Alertée à son tour l’aviation des confins algero-marocains opérant dans la zone voisine entreprend des recherches avec le même résultat.
Le 23, des informateurs confirme que l’avion n’a pas été aperçu ni au Sud de Tinerhir ni aux abords du jebel Sagho, preuve que l’avion n’est pas revenu de sa zone de mission.
Vers la fin de l’après-midi, enfin, des indigènes venant de l’Oussikis déclare qu’un avion aurait atterri dans l’Amtrouss, massif montagneux qui domine Tamtatoucht vers le Nord, et que l’équipage, attaqué par les insoumis, aurait été tué en se défendant.

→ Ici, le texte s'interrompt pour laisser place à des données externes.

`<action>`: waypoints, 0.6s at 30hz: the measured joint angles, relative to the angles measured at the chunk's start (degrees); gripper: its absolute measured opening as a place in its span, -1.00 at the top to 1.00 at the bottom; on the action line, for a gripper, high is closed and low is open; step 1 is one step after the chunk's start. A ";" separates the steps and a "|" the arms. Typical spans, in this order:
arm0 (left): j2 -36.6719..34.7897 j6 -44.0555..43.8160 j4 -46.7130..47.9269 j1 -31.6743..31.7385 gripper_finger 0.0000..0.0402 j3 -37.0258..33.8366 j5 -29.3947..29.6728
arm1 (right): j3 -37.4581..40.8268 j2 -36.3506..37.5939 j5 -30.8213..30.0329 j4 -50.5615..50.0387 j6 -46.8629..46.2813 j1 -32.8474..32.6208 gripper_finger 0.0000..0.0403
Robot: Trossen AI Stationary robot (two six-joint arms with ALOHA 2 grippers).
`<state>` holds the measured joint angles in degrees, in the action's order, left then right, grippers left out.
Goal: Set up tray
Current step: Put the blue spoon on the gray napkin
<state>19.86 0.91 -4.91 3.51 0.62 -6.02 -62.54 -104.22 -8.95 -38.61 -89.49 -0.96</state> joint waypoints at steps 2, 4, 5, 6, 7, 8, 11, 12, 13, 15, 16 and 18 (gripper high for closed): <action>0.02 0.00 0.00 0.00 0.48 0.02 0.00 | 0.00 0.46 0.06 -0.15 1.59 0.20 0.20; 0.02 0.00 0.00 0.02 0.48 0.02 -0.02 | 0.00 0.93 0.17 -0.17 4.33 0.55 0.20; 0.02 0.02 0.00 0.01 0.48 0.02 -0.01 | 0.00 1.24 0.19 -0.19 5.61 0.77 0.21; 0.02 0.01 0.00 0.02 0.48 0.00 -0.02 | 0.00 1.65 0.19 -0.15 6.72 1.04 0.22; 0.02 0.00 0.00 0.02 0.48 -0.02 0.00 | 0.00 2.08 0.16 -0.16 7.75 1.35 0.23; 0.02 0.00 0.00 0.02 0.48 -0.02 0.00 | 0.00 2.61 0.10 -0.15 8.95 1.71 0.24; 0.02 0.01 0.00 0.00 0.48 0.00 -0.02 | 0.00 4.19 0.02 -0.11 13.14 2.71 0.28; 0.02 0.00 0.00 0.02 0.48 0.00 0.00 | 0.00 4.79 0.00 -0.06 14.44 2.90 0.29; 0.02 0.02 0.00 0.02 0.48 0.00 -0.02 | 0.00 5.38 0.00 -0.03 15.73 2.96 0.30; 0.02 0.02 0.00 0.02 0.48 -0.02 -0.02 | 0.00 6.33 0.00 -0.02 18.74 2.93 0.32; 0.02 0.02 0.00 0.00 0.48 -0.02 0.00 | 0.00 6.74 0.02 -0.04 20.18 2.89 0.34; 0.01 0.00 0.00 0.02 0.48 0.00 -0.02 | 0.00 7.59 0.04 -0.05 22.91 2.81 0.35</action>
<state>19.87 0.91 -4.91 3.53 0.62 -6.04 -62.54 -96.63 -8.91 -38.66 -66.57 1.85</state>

Plus tard, après enquête, on apprendra que c’est bien là qu’ils ont atterri. Volant très bas, toujours plus bas, afin de mieux chasser de leur terriers les dissidents embusqués dans les creux de rochers, il ont essuyé un déluge de feu, tirés presque à bout portant. Des balles ont traversé leurs plans, une autre a tranché net un tendeur, puis il y a eu deux chocs : le moteur, atteint dans quelqu’une de ses parties vitales, s’est arrêté; et le pilote, après un sursaut, a vacillé sur son siège...
Cramponné aux commandes, touché mais conscient de la situation, certain que son avion est blessé à mort, le sergent pilote tente de poser l’appareil, hélice morte, mais ils sont bloqués dans une sorte de corridor montagneux au fond duquel s’allonge le gros douar de Tamtatoucht. Levet choisit alors de s’en aller toucher le sol au fond du couloir, vers l’Amtrouss, à six kilomètres au nord.
Mais, à peine l’appareil immobilisé, des dissidents se précipitent en tirant. Tout de suite de nouveau atteint Levet s’effondre sur ses commandes. Pierre de la Mure est alors seul avec la mitrailleuse de l’avion. Aussitôt en batterie, il commence à tirer sur une meute furieuse se ruant à la curée. Des hommes tombes, mais les deux bandes de cartouches ne sont pas suffisantes pour les arrêter. Il a juste alors le temps de faire feu avec sa carabine avant de s’écrouler sous une grêle de balles.

Todgha_lettre


Le capitaine d'aviation Roy
Au cours des dernières opérations, un certain nombre de citations ont été décernées dont les motifs ont été publiés au Bulletin officiel du Protectorat. Le bulletin du Comité de l'Afrique Française et du Maroc reproduit en novembre 1931 celle de ce chef d'escadrille.
"Roy. - Capitaine, chef d'escadrille de premier ordre, pilote hors de pair.
Observateur remarquable et possédant sur ses équipages et sur son personnel un très grand ascendant, a su en toutes circonstances les entraîner par son exemple et en obtenir le rendement maximum.
A la tête de son unité a exécuté avec maîtrise la mission photographique 1930-1931, effectuant lui-même de nombreuses missions aériennes lointaines sur les régions dissidentes du Grand Atlas, du Jebel Sagho et du Draa.
A pris une part brillante aux bombardements effectués en 1930 dans les régions du Todgha et du Draa, et vient de diriger avec le plus grand succès la coopération de l'aviation avec les troupes, lors de l'occupation du Bou Malem et de la Reconnaissance sur le Foum Zguid.